In this study, we evaluated the impact of aging, in terms of chronological age, on the CD4+ T-cell recovery in HIV-infected patients with successful viral suppression. To our knowledge, this is the first semi-mechanistic population model describing longitudinal CD4+ T-cell dynamics under ART treatment, incorporating the evaluation of important immune biomarkers. Using T-cell subtype biomarker data, we divided the total T-cell kinetics into naïve and memory T-cell dynamics, enabling a more mechanistic evaluation of aging effects on CD4+ T-cell recovery. Our analysis highlights that older age may be a predictor of suboptimal immune recovery by influencing CD4+ naïve T-cell homeostasis. Among the three age groups (18- < 35, 35- < 50 and ≥ 50), the percentages of simulated participants achieving sufficient immune reconstitution were 42, 32 and 26% at the first year after ART treatment, and 81, 72 and 65% at steady state, respectively. The differences of CD4+ T-cell recovery between age groups increased over time, indicating that the negative impact of older age on CD4+ T-cell recovery becomes more profound with longer follow up. We also observed that thymus output, immune activation and immune exhaustion affected immune reconstitution.

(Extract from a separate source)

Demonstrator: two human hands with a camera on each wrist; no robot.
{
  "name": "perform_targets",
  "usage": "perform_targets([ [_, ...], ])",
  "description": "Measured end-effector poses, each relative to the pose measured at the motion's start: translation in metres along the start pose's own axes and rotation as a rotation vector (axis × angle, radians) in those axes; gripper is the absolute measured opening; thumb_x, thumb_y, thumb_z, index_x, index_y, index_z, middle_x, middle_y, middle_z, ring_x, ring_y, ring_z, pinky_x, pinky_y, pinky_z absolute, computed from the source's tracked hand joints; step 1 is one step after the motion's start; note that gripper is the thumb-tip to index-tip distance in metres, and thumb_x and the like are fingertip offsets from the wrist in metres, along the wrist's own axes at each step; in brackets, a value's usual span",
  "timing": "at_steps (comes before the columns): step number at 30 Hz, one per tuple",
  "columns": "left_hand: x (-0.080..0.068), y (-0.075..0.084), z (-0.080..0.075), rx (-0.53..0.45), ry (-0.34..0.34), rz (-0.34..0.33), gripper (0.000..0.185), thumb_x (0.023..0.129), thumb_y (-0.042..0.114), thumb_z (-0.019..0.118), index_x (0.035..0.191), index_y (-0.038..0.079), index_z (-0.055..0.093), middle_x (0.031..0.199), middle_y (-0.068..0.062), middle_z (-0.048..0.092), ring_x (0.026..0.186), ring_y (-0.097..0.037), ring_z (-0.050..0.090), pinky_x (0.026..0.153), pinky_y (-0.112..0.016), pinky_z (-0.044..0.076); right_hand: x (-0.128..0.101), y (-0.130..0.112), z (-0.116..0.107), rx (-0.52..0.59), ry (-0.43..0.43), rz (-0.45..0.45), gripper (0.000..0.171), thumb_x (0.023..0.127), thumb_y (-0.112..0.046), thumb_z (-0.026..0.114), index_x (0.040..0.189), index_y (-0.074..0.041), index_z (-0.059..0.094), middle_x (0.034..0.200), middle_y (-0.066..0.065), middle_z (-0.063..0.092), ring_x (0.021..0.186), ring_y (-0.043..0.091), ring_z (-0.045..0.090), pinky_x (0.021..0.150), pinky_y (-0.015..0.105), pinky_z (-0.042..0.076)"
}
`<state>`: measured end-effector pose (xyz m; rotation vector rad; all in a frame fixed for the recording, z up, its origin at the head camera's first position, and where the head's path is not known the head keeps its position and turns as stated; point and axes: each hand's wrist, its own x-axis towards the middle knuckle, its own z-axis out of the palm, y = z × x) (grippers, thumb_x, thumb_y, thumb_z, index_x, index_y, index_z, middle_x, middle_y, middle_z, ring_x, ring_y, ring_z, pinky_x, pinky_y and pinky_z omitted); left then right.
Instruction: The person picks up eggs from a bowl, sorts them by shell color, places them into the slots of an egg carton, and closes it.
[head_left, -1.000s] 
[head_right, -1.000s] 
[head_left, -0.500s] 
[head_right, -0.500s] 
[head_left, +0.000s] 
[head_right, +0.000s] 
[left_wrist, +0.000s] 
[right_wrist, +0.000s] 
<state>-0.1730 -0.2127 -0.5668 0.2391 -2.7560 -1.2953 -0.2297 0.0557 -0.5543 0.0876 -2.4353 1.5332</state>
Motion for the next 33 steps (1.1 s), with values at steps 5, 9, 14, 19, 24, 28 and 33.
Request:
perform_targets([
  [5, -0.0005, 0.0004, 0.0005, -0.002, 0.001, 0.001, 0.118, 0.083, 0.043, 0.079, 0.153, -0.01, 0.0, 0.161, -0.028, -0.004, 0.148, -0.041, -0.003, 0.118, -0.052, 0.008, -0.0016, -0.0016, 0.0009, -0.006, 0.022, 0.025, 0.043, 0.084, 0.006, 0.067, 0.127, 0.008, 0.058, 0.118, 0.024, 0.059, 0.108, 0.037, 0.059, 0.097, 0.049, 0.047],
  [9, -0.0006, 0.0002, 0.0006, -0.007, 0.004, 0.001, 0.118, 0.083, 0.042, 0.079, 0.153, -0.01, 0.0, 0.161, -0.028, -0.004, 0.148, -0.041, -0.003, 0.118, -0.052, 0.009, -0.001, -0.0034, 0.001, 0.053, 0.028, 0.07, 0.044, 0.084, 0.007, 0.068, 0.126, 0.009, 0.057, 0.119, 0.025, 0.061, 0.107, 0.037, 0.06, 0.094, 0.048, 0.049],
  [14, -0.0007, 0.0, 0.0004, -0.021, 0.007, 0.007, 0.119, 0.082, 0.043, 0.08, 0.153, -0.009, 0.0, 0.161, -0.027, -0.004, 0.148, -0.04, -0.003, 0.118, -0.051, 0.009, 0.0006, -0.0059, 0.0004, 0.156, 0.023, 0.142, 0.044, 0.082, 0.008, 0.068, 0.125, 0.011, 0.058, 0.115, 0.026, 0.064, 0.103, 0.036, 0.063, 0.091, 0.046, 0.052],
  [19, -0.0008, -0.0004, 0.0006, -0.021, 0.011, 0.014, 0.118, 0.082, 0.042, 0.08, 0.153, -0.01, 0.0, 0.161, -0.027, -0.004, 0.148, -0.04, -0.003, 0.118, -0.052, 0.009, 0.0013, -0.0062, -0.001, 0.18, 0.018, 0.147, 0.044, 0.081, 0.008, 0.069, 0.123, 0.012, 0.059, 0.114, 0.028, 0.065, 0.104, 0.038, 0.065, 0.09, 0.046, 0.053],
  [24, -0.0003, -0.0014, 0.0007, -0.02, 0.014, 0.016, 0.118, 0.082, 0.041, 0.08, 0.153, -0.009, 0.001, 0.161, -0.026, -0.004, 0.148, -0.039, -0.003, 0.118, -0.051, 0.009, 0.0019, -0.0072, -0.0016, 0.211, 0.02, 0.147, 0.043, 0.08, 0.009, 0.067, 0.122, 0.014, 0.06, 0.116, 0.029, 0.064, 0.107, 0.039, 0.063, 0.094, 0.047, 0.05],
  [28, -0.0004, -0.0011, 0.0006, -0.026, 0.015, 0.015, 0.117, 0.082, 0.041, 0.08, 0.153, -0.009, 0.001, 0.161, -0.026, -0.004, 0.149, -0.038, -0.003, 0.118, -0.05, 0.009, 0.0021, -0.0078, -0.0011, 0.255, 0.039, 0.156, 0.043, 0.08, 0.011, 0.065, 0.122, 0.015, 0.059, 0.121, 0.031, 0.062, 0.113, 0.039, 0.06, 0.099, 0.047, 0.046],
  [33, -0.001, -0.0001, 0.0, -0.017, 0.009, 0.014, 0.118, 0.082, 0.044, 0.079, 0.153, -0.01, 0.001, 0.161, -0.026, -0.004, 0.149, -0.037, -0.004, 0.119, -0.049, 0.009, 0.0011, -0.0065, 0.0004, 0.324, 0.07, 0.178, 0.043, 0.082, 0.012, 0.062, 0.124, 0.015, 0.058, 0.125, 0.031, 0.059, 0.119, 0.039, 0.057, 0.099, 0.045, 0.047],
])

The model describes naïve and total CD4+ T-cell simultaneously. According to the current data, the naïve T-cell dynamics are described using a zero-order input and a cell density-dependent elimination process. The memory T-cells are converted from the naïve T-cells with a first-order process and are eliminated following a cell density-dependent elimination process. Our data did not support the estimation of the proliferation process, even with different variations in parameterization. We chose not to fix the proliferation parameter to the literature values due to the large variation and uncertainty in this estimate; previous studies using isotope labeling methods measured the proliferation rate for total T-cells without differentiating naïve and memory T-cells as we did [16, 20]. In studies quantifying thymus output and proliferation, instead of fitting the data, the proliferation rate was studied in an exploratory manner by simulating different CD4+ T-cell dynamic scenarios, therefore those values were theoretical and no validation was performed [8, 20]. Therefore, we chose to define the apparent elimination in our model as a combination of the cell proliferation and of cell death, with the rate proportional to the number of cells in the compartment.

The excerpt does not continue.